■ **EXERCISE AIM**
Produce an exact copy of the listing.

■ **DATASET SECTION**
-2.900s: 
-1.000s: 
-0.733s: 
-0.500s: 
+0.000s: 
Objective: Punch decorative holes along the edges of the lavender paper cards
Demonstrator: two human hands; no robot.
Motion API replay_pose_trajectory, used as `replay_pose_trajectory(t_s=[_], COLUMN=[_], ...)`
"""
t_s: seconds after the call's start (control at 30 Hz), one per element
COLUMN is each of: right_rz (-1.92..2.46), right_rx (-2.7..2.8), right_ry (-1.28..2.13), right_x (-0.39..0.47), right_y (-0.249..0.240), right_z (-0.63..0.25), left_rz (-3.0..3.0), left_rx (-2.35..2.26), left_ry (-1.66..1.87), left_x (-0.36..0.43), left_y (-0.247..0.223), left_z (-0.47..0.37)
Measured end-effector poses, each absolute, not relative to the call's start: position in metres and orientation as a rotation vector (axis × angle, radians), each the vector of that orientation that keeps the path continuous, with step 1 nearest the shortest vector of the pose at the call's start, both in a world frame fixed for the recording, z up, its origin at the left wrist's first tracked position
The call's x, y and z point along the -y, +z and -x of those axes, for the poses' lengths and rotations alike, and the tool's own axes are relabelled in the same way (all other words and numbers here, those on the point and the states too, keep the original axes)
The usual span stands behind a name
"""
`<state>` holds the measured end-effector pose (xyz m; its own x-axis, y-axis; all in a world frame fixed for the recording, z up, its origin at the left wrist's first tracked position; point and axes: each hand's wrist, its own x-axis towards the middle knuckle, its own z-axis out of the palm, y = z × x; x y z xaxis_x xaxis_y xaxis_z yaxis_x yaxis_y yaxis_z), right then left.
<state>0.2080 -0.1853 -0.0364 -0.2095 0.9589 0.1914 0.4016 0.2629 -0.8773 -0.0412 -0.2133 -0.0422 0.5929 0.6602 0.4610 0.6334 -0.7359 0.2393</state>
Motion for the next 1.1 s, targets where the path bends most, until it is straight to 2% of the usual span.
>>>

■ **SOLUTION**
-2.900s: 
-1.000s: 
-0.733s: 
-0.500s: 
+0.000s: 
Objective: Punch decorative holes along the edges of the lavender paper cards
Demonstrator: two human hands; no robot.
Motion API replay_pose_trajectory, used as `replay_pose_trajectory(t_s=[_], COLUMN=[_], ...)`
"""
t_s: seconds after the call's start (control at 30 Hz), one per element
COLUMN is each of: right_rz (-1.92..2.46), right_rx (-2.7..2.8), right_ry (-1.28..2.13), right_x (-0.39..0.47), right_y (-0.249..0.240), right_z (-0.63..0.25), left_rz (-3.0..3.0), left_rx (-2.35..2.26), left_ry (-1.66..1.87), left_x (-0.36..0.43), left_y (-0.247..0.223), left_z (-0.47..0.37)
Measured end-effector poses, each absolute, not relative to the call's start: position in metres and orientation as a rotation vector (axis × angle, radians), each the vector of that orientation that keeps the path continuous, with step 1 nearest the shortest vector of the pose at the call's start, both in a world frame fixed for the recording, z up, its origin at the left wrist's first tracked position
The call's x, y and z point along the -y, +z and -x of those axes, for the poses' lengths and rotations alike, and the tool's own axes are relabelled in the same way (all other words and numbers here, those on the point and the states too, keep the original axes)
The usual span stands behind a name
"""
`<state>` holds the measured end-effector pose (xyz m; its own x-axis, y-axis; all in a world frame fixed for the recording, z up, its origin at the left wrist's first tracked position; point and axes: each hand's wrist, its own x-axis towards the middle knuckle, its own z-axis out of the palm, y = z × x; x y z xaxis_x xaxis_y xaxis_z yaxis_x yaxis_y yaxis_z), right then left.
<state>0.2080 -0.1853 -0.0364 -0.2095 0.9589 0.1914 0.4016 0.2629 -0.8773 -0.0412 -0.2133 -0.0422 0.5929 0.6602 0.4610 0.6334 -0.7359 0.2393</state>
Motion for the next 1.1 s, targets where the path bends most, until it is straight to 2% of the usual span.
>>>

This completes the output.